Правда, ночью, когда он то и дело подходил к узкому окну старого здания, где он жил, и ловил бесконечный и в ночную пору шумок шин, то находил очарование в таких мгновениях бытия: душная летняя ночь, и шорох шин никого не разбудит, и спокойна за свое счастье жена, и спокоен за свое будущее сын, уснувший с тугим мячиком из черной резины в руке, с тем мячиком, с которым сын никогда не расставался и при случае сжимал его в ладони, наращивая мышцы рук… Жизнь прекрасна, в каждом дне ее, в каждом мгновении столько поэзии, но как примириться с тем жестоким исходом, уготованным для каждого из нас? Как примириться жизнелюбу? Как примириться калеке, если он знает о всех прелестях жизни, но никогда не ощутил медового аромата жизни? Как примириться сорокалетнему, слегка привеченному жизнью, слегка разочарованному в ней человеку, если последние годы он только и знал службу, давку в транспорте, жалкий рубль на каждый день? А столько было возможностей в жизни, столько неиспользованных вариантов, столько проплывших мимо дней!
Назавтра Штокосов появился на службе с твердым желанием разделить вечернюю компанию друзей. Сколько он ни передумал ночью, сколько ни перебрал вариантов, какими фантастическими планами ни обольщался, а все же ничего лучшего, чем застолье в пивном баре, не мог придумать. Или это все-таки и есть преданность друзьям, преданность до конца? Или все же судьба лишь соблазняет нас бесчисленными возможностями жизни, а предлагает всегда один, испытанный на каждом из нас, вариант?
Конечно же, приятели уже не надеялись к концу работы посидеть, побеседовать вместе с ним. Журбахин даже рявкнул недружелюбно:
— Куда теперь, домашнее животное?
— Вы что! — прикрикнул на него, спасая дружбу с ними, Штокосов. — Я с вами. Стол «Три пенса». Виват!
И когда там, где всех их знали и любили, где они для молодых петушков были примером настоящих мужчин и неразлучных друзей, Лунцов отправился искать смазливого Валеру, Штокосов грустным взглядом долго смотрел ему в спину, и ему казалось, что сейчас, когда Лунцов идет разболтанной, неверной походочкой, такой субтильный и особенно похудевший в последнее время, то за этой узкой спиной, вслед за Лунцовым, бредут, если можно так выразиться, все несчастья Лунцова: и война, обратившая его детство в полуголодное существование, и приступы мигрени в студенческие годы, когда надо было драться за стипендию, и бесконечные скандалы, учиняемые его бездетной женой, и положение образованного бессребреника, и этот неотвратимый близкий финал. Как это раньше он, Штокосов, не замечал, что серое, цвета замазки лицо Лунцова в последнее время обезобразили эти впавшие, как будто всосанные щеки? Как он раньше не замечал, что штаны на субтильном друге уже почти не держатся и он всегда, поднимаясь со стула, поддергивает их?

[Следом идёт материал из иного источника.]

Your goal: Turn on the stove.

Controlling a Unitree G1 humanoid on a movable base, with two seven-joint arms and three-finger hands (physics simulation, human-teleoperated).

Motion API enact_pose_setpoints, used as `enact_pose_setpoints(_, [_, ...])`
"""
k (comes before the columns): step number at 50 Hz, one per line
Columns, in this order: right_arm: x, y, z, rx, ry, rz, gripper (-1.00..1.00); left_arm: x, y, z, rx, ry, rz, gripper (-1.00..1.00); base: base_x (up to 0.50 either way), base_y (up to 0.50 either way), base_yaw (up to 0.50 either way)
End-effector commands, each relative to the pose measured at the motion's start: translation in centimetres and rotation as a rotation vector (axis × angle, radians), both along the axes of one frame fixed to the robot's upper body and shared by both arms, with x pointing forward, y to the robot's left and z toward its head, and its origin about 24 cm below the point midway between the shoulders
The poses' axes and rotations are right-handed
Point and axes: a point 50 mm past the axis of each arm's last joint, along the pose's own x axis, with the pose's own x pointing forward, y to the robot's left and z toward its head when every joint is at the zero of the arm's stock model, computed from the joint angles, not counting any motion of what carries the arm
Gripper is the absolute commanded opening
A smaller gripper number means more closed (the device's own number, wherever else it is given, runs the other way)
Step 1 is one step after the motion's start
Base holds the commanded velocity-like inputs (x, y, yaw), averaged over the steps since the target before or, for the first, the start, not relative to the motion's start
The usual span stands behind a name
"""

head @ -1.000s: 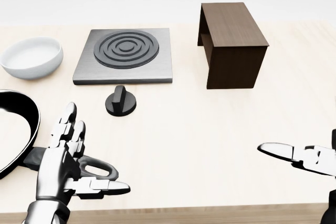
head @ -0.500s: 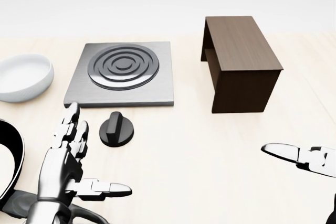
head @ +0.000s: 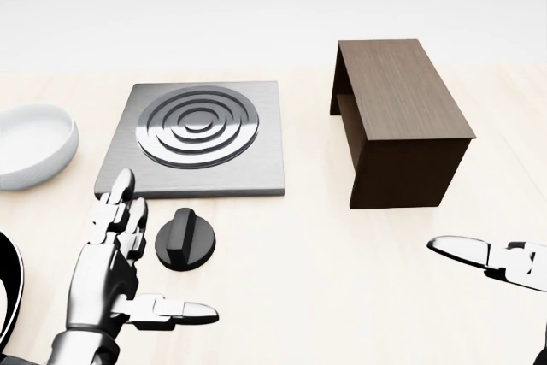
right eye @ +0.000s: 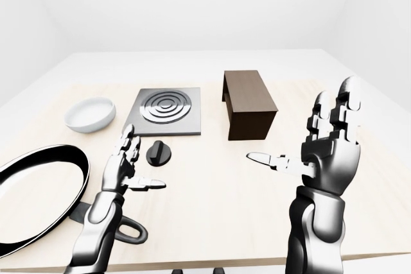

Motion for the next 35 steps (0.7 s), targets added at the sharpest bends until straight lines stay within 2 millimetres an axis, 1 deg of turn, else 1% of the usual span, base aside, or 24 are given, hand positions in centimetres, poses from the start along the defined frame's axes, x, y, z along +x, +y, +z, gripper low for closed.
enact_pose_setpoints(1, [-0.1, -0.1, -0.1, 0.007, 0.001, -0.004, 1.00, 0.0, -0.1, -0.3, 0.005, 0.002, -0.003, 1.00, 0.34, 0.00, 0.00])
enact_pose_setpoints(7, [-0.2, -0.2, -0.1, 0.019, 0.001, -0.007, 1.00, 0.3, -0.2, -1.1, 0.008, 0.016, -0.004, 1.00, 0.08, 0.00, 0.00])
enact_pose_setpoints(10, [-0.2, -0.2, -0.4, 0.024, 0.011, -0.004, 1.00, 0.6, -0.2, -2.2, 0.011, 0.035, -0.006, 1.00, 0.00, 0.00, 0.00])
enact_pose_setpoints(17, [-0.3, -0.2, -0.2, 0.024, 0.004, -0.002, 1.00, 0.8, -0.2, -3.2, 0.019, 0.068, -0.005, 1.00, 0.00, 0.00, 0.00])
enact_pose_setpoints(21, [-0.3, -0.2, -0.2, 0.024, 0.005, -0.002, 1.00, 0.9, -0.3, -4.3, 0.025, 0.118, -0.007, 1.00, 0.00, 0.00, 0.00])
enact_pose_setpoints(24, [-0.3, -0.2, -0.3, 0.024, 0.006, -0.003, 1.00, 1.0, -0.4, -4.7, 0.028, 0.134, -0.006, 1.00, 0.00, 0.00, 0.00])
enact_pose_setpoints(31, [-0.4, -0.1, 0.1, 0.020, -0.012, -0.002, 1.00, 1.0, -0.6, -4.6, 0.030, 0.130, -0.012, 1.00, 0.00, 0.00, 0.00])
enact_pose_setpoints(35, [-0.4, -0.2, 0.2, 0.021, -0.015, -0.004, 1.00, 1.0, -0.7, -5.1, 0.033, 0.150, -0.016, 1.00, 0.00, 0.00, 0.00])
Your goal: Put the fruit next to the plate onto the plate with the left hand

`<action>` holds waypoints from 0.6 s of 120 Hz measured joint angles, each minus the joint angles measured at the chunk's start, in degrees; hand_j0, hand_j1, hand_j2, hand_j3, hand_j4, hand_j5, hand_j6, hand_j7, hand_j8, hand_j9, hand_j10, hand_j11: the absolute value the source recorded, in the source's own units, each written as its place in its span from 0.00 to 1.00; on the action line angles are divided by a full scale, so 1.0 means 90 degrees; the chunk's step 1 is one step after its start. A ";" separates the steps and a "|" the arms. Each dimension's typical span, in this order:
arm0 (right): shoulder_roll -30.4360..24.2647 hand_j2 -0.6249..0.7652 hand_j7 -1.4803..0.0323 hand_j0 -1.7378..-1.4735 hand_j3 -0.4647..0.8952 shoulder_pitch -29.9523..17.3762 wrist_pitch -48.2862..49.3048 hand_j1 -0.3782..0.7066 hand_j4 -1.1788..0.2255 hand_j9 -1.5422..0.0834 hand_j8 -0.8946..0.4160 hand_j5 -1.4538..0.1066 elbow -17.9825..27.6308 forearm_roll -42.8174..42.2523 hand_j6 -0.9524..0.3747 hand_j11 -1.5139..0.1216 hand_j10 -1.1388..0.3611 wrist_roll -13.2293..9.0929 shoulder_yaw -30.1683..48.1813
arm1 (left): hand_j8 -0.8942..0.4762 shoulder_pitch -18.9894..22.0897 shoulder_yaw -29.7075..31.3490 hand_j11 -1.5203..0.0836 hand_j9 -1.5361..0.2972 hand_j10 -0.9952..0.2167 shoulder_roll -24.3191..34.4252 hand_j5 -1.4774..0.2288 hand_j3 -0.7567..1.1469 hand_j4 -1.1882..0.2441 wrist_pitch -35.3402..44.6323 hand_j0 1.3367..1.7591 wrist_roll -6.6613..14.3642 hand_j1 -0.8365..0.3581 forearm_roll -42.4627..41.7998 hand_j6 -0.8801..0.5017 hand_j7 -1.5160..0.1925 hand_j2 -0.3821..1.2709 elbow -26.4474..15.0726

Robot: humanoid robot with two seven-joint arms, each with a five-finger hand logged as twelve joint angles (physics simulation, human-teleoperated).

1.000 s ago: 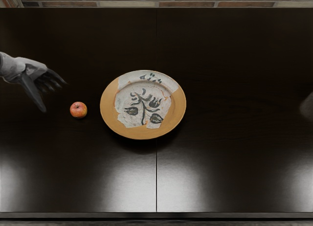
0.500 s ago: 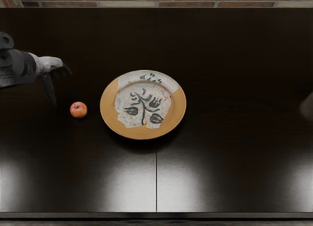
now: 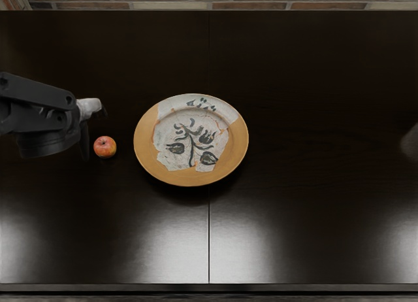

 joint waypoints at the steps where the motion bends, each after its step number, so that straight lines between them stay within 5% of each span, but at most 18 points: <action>1: 0.0000 0.44 0.95 0.30 0.34 0.0000 0.0000 0.06 0.82 0.92 0.66 0.90 -0.0001 0.0000 0.69 0.90 0.74 0.0000 0.0000 | 0.47 0.0015 0.0001 0.75 0.66 0.62 -0.0021 0.68 0.40 0.66 0.0026 0.76 0.0002 0.74 -0.0001 0.46 0.70 0.26 0.0002; 72: 0.0000 0.44 0.95 0.30 0.34 0.0000 0.0000 0.06 0.82 0.92 0.66 0.90 -0.0001 0.0000 0.69 0.90 0.74 0.0001 0.0000 | 0.46 0.0577 0.0041 0.74 0.66 0.61 -0.0841 0.67 0.40 0.65 0.1147 0.76 0.0016 0.74 0.0002 0.45 0.69 0.26 0.0461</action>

Но вот вернулся Лунцов, и они опять втроем. Вернулся Лунцов, ничего не знающий о своем последнем несчастье, и можно ценить хотя бы эту минуту жизни, когда они еще втроем, когда опять они неразлучны до вечера. Как обрадовались Лунцов и Журбахин тому, что он, Штокосов, не выпал из их круга. Как им показалось, наверное, что они скверно подумали о нем и что он вовсе не предал их компанию. Как они, должно быть, раскаивались в своих недобрых мыслях о нем, направляясь знакомым асфальтом к знакомому злачному месту. Как они веселы и как смотрят виноватыми и честными глазами. И никто из них не знает о неотвратимом финале одного из троих. Зачем же такое бремя легло на его, Штокосова, душу? И зачем это все так совпало: денежный прибыток, солнечная ночь и врачебный приговор? И можно ли теперь ему, Штокосову, хоть на день изменить компании и помчаться туда, на Инженерную улицу, где хранится припасенный для него пистолетик?